## PROBLEM DESCRIPTION
Each line below from the one containing "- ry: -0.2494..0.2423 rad" through the one containing "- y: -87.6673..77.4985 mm" should be output exactly as it stands, and no other line should appear.

PROVIDED DATA: Begin

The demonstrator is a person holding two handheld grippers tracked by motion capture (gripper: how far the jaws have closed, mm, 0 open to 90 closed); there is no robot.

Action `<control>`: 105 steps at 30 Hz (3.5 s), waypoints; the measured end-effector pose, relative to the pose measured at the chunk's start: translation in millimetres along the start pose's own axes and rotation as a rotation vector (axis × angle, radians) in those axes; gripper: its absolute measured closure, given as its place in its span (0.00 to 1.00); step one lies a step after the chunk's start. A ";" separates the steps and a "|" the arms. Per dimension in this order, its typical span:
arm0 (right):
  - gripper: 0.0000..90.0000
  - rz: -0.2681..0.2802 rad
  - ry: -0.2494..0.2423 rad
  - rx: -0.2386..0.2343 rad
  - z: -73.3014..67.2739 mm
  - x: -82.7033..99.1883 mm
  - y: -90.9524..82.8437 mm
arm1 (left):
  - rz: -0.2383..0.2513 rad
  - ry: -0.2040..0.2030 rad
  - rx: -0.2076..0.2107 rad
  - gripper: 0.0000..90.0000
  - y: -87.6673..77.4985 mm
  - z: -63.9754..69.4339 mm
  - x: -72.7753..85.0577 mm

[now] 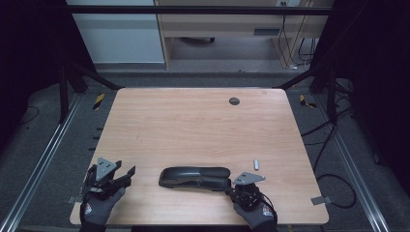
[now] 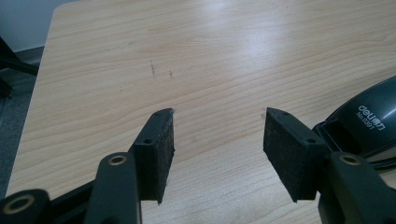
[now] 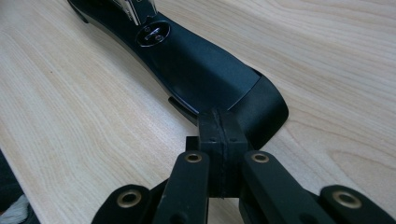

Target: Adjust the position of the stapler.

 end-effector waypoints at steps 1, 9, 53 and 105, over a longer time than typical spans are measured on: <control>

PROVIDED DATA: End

## ANSWER FOR THE TASK
  - ry: -0.2494..0.2423 rad
  - rx: -0.2386..0.2343 rad
  - z: -73.3014..67.2739 mm
  - x: -82.7033..99.1883 mm
  - y: -90.9524..82.8437 mm
arm1 (left):
  - rz: -0.2383..0.2513 rad
  - ry: -0.2040..0.2030 rad
  - rx: -0.2076..0.2107 rad
  - gripper: 0.0000..90.0000
  - y: -87.6673..77.4985 mm

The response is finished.